Wir lassen den Algorithmus nicht automatisch lernen, weil das KI-Ergebnisse auch verschlechtern kann. Zum Beispiel werden häufige Zustände gegenüber selteneren Zuständen überbewertet. Bei uns hieße es, dass nur mittlere Bedeckungsgrade gut erkannt werden. Für uns sind aber auch unübliche Ausprägungen wichtig, weisen doch gerade diese auf ggf. problematische Entwicklungen hin. Das ist ein generelles Problem von selbstlernender KI. Deshalb schauen wir uns Fälle genau an, wo wir mit dem Einschätzungsergebnis nicht zufrieden sind und trainieren das System dort gezielt nach. Wir steuern so das Lernen des Algorithmus ganz genau, damit er auch Sonderfälle so gut einschätzen kann wie häufig vorkommende Zustände. Darüber hinaus können wir gelegentlich mit dem gesammelten Bildmaterial die KI nachtrainieren, müssen danach jedoch alle bisherigen Daten neu analysieren. Diese optimierten Daten sind dann mit künftigen noch besser Messdaten vergleichbar. Eine solche nachträgliche Verbesserung von Beobachtungsauswertungen konnten wir beim manuellen Schätzen nicht machen.
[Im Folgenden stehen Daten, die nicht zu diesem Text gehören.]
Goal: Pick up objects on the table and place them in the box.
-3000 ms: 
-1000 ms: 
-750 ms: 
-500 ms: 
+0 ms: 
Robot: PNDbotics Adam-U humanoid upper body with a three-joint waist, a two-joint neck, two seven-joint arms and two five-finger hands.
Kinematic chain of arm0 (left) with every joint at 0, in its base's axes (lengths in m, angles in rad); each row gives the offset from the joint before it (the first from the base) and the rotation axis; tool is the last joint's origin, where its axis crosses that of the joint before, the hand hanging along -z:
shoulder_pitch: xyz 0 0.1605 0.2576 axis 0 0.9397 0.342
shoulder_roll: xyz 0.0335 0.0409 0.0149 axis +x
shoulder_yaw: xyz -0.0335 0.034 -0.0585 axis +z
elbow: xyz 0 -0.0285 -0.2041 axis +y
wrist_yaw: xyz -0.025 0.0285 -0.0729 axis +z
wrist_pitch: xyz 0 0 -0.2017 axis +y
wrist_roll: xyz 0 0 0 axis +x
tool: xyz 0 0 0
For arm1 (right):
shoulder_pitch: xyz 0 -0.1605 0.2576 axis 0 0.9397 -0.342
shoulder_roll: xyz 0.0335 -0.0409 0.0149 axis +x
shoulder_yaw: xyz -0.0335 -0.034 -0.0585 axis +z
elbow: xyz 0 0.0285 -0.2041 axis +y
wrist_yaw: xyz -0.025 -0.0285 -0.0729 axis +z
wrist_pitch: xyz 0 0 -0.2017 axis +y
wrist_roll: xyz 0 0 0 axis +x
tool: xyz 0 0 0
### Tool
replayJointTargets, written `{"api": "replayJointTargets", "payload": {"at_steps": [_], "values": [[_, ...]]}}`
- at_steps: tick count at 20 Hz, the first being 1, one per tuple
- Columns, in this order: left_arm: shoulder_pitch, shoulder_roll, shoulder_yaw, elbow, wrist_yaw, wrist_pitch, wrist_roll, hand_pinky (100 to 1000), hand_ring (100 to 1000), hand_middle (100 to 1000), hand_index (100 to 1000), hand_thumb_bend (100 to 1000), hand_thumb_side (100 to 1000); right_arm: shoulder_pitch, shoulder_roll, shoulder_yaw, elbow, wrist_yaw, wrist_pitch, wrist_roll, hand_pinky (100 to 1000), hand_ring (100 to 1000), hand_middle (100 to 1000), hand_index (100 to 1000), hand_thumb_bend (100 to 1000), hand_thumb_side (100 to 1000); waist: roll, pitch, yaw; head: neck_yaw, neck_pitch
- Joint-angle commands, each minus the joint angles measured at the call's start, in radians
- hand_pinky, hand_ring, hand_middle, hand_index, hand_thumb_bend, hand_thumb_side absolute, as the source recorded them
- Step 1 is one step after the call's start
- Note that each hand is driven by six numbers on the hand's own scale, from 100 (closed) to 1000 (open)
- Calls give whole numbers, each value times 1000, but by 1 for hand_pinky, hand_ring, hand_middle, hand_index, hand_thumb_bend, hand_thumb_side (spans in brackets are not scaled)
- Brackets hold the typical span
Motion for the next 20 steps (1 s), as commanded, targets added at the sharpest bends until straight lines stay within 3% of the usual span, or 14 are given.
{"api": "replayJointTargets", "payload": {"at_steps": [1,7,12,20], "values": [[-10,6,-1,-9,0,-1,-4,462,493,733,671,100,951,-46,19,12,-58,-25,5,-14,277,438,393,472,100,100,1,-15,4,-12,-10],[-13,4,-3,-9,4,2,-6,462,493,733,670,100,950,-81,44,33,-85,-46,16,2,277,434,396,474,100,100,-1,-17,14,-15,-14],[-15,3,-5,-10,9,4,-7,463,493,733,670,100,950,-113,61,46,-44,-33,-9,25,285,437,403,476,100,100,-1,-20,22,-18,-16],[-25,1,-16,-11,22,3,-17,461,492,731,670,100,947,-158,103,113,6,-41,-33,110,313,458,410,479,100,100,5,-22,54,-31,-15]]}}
Gibt es in Ihrem Arbeitsbereich noch weitere Anwendungsfälle, in denen Ihnen KI helfen könnte?

Ein sehr naheliegender Anwendungsfall wäre die Beobachtung von Algen. Die sind für das Seegras-Monitoring primär ein Störfaktor, da Algen und Seegras auf Bildern sehr ähnlich wirken. Aber wir brauchen die Quantifizierung verschiedener Algen . Ökologisch wirken sie wie ein Gegenspieler zum Seegras und weisen meist auf einen zu hohen Nährstoffgehalt im Wasser hin. Da wäre es schön, wenn wir eine KI-Komponente für die Algenbedeckung entwickeln könnten.

So funktioniert BOLKI

Die Anwendung BOLKI hilft dabei, Seegras im Wattenmeer mit Hilfe von künstlicher Intelligenz (KI) zu erkennen. Dafür wurde die KI mit etwa 20.000 Bildern von Seegras trainiert. Die KI basiert auf einem sogenannten neuronalen Netz. Diese spezielle Computertechnik besteht aus vielen „Knotenpunkten“ (Neuronen), die miteinander verbunden sind und gemeinsam lernen, Muster in Bildern zu erkennen. Die KI analysiert jeden Bildpunkt und dessen Farbe ganz genau. Sie arbeitet dabei in mehreren Schritten: Zuerst werden einfache Dinge wie Kanten, später auch komplexere Muster erkannt. So wird Seegras von anderen Pflanzen mit ähnlichen Farben unterschieden. Am Ende berechnet die KI, wie viel Seegras an jedem Messpunkt zu sehen ist. Außerdem gibt sie an, wie sicher sie sich bei ihrer Einschätzung ist. Das hilft den Experten dabei, die Ergebnisse besser einzuschätzen.